(Supplied records)
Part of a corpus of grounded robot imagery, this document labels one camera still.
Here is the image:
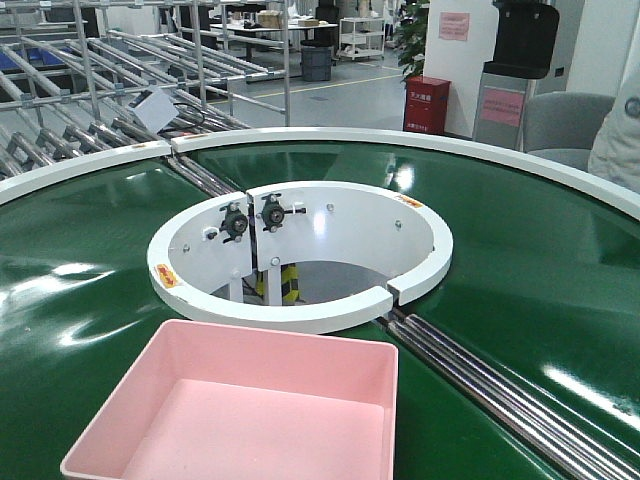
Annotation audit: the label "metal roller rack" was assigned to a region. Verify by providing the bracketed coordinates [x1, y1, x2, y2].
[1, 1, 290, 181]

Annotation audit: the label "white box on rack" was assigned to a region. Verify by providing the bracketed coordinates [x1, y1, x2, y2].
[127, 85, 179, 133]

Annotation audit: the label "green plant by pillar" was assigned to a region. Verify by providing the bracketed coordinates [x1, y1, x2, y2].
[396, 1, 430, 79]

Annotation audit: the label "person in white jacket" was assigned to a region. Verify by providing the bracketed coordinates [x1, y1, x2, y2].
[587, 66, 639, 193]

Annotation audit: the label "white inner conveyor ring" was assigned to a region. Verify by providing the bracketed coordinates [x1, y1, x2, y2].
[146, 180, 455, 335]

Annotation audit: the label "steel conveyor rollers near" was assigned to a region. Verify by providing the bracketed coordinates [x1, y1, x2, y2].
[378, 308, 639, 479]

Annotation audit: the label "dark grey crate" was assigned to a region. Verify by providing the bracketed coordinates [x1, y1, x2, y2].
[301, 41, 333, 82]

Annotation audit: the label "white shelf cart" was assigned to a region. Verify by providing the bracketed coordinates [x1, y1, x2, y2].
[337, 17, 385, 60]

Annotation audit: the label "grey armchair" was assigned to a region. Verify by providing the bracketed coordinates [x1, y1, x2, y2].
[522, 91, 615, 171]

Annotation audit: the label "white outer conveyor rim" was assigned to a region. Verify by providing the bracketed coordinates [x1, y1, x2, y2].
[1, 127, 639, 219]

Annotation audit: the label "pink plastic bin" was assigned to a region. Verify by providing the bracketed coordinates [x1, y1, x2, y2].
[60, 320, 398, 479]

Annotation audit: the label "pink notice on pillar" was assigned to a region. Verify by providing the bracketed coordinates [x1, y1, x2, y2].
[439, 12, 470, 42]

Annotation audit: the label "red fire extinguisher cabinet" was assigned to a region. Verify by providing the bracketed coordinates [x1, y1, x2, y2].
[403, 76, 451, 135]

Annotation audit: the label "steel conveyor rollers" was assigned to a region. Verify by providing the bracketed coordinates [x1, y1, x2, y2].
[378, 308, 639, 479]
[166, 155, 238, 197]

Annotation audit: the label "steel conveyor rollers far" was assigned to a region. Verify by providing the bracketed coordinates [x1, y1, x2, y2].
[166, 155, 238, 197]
(End Supplied records)
(Supplied records)
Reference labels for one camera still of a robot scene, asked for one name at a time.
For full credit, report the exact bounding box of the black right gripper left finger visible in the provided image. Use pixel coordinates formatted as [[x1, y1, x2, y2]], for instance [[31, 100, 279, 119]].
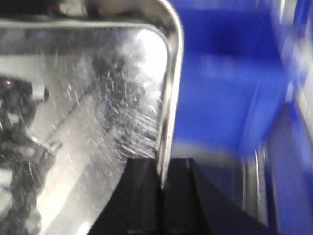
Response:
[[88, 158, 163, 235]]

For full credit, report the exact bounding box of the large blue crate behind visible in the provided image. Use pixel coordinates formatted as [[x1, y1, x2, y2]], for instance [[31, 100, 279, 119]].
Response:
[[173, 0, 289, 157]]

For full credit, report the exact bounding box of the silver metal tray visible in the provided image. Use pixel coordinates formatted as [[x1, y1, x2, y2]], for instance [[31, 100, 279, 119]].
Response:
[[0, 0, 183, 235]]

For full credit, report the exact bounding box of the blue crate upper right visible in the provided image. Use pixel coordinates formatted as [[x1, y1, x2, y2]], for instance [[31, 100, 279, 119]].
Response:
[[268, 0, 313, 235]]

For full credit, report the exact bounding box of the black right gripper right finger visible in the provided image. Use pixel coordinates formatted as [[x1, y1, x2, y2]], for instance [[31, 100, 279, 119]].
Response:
(End Supplied records)
(Supplied records)
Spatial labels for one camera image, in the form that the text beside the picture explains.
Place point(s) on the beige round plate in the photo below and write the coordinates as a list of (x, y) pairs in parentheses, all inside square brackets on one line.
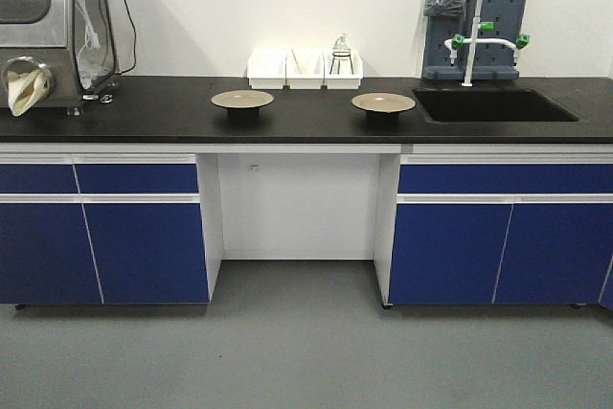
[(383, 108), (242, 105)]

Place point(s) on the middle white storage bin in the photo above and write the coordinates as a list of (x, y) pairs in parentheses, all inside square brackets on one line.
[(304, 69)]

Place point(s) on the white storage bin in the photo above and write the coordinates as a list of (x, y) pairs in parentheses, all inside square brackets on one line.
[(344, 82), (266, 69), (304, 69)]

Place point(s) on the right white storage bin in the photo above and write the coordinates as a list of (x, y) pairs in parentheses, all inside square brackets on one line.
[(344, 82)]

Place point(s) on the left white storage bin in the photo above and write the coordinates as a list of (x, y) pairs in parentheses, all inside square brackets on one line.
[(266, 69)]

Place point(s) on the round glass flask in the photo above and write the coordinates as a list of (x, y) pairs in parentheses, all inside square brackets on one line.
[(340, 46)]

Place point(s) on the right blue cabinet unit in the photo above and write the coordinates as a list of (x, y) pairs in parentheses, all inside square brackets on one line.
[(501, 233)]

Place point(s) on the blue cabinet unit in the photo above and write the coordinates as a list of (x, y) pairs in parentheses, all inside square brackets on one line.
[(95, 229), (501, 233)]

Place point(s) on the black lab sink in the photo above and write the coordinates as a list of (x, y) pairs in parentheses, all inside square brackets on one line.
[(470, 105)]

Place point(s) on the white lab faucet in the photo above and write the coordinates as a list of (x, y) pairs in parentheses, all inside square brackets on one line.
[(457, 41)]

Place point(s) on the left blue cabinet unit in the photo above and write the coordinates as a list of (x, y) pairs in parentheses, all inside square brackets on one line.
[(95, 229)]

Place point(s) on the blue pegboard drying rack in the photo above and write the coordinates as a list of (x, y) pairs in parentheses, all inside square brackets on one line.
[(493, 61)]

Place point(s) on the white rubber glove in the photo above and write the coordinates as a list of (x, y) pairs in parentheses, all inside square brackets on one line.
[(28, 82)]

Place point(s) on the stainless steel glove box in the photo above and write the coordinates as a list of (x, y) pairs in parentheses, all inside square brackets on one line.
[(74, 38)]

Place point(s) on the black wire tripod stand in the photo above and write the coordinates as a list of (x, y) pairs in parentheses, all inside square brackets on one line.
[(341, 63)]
(End Supplied records)
- **What to work on**: Report each line above that includes the string "camera".

- **Solution for this task**:
Part of a corpus of grounded robot imagery, this document labels one camera still.
Reference labels for one camera still of a robot scene, asked for one name at a time.
Spatial labels for one camera image, in the form that the text beside the picture explains.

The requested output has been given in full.